A colleague of mine sent me this email today. He mentioned about the dilemma which one of his client was facing. I have pasted his email below (I have changed some of the names to respect the confidentiality)
I needed some help on projecting Agile as compared to water fall. PQR product is getting implemented at ABC and ABC’s project head Dorothy is facing some challenge in motivating her team to work in Agile way, especially when it comes to UAT. I think it’s becoming hard for her to convince that ABC’s users can continue part testing for features released in UAT. ABC’s user’s team is more comfortable doing QA when complete product is rolled out for UAT. This approach will hamper implementation dead line (before <Month> 08 end). She was looking from us some kind of presentation / stats which clearly explains benefits of Agile over Waterfall and give some stats (if possible) on failed big projects using waterfall and successful agile ones.
Can we get some stats / figures etc around this request?
Having been in similar situations in the past, I can certainly understand Dorothy’s challenge. While I did respond back to my colleague (please see below), I thought about posting this email as a blog post to see if any of the readers out there can help Dorothy with their experiences and metrics. Also, I am sure there would have been many in Dorothy’s shoes and wanted to find out what they did to overcome the challenge. Please feel free to add your experiences in the comments section below this post.
My response to my colleague –
Software industry is littered with examples where the software failures (by failure I mean that it was not able to meet end-users needs) have occurred. However, most of the time it is very difficult to say that the failure occurred because of waterfall or agile or any other similar methodology. IMO, failures are always because of certain risks which could not be mitigated at the proper time. This article at the link below shows a survey results which lists why project failures have occurred in the past. When you look at these risks, it is fair to say that Agile Methodology is better equipped to mitigate these risks as compared to Waterfall.
Coming to your point of metrics – I personally do not have the project failure/success metrics comparing Agile vs. Waterfall. I can certainly hypothetically speculate, however I do not think that is what Dorothy wants. If I can understand what she is trying to look for is to look for ways to mitigate the uncertainties associated with the implementation deadline. If she lists these risks down and plans to mitigate that, she will very clearly see and convince people that Agile is probably their best bet.

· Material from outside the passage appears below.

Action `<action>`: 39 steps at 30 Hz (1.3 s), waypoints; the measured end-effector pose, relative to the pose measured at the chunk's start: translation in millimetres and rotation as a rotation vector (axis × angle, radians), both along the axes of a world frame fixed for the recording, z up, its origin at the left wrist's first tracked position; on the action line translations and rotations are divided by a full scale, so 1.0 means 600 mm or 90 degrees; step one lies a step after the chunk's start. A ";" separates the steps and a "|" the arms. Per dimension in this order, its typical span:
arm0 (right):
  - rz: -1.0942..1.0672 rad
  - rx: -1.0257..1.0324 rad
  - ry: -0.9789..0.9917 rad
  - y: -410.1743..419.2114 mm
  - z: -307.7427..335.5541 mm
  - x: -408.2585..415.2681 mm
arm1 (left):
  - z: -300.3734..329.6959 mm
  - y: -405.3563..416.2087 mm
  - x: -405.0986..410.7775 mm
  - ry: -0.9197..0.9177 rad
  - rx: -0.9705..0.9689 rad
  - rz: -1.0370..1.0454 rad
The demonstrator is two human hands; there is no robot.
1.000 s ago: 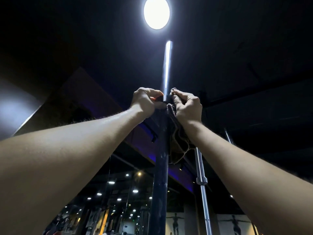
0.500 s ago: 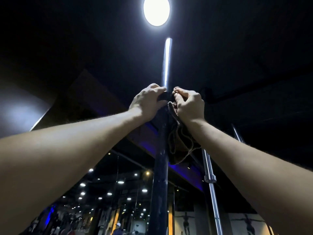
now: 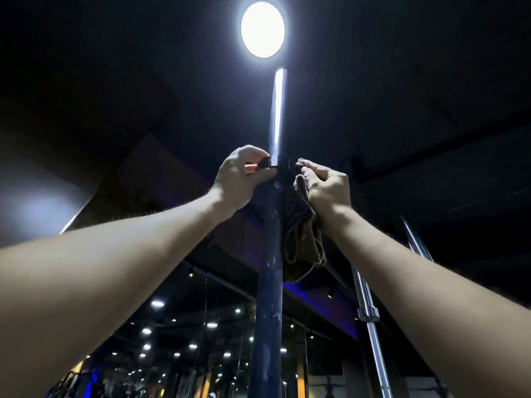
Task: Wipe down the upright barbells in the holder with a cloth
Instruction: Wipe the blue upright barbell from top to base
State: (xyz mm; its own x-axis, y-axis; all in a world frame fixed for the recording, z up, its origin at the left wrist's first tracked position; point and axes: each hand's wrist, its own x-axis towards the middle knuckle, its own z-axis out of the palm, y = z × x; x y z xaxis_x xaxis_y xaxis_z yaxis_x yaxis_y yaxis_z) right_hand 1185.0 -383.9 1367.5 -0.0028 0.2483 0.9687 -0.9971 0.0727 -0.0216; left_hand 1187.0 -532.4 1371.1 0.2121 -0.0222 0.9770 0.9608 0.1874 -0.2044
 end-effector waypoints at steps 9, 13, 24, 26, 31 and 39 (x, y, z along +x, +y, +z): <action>-0.200 -0.012 0.090 -0.024 -0.025 0.011 | 0.003 -0.040 0.009 0.107 0.025 0.301; -0.310 0.028 0.222 -0.049 -0.023 0.039 | 0.013 -0.032 0.042 0.179 -0.035 0.483; 0.013 0.022 0.045 -0.047 -0.010 -0.002 | 0.005 -0.033 -0.006 0.123 0.057 0.230; 0.083 0.029 0.008 -0.044 -0.014 -0.001 | -0.001 -0.034 -0.022 0.069 0.072 0.151; 0.065 0.046 -0.072 -0.036 -0.014 -0.001 | -0.012 -0.052 -0.029 -0.012 0.034 0.212; -0.289 0.114 0.127 -0.071 -0.019 0.032 | 0.000 -0.047 0.041 0.101 -0.006 0.595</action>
State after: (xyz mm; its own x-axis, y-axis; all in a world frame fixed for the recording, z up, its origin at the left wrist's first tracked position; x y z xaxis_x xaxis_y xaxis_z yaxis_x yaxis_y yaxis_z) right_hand 1204.4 -426.6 1355.8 0.2552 0.0116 0.9668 -0.8481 0.4829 0.2181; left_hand 1211.5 -560.9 1371.0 0.2697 0.2319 0.9346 0.3834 0.8645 -0.3251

I am slightly going on a philosophical note here – unfortunately we engineers many a times fall into a debate of one vs. other – Agile vs. Waterfall, Java vs. .NET, and so on as if they were two religions. I think achieving the goals is important as compared to looking at the rewards associated with selecting one vs. the other.
While I do not have a ready presentation on Agile vs. Waterfall (there are plenty on internet though which you can point to though). However, I would be happy to show and explain how we (in GlobalLogic) do it in Agile if Dorothy is interested. Also, please do note that the way there is ‘bad waterfall’ there is ‘bad Agile’ also 😉
As I said in my email, the success and failures of a project are typically not because of a particular methodology – but how the methodology helps to manage and mitigate the risks associated with any projects. There are good and bad implementation of all the methodologies out there. In my experience, it is not in the best-health of the project to get into the debate of goodness of one approach vs. the others. We should leave it to the ‘academicial-minded‘ to do that. The key is to take the best of all the approaches which would mitigate all the risks associated with the project.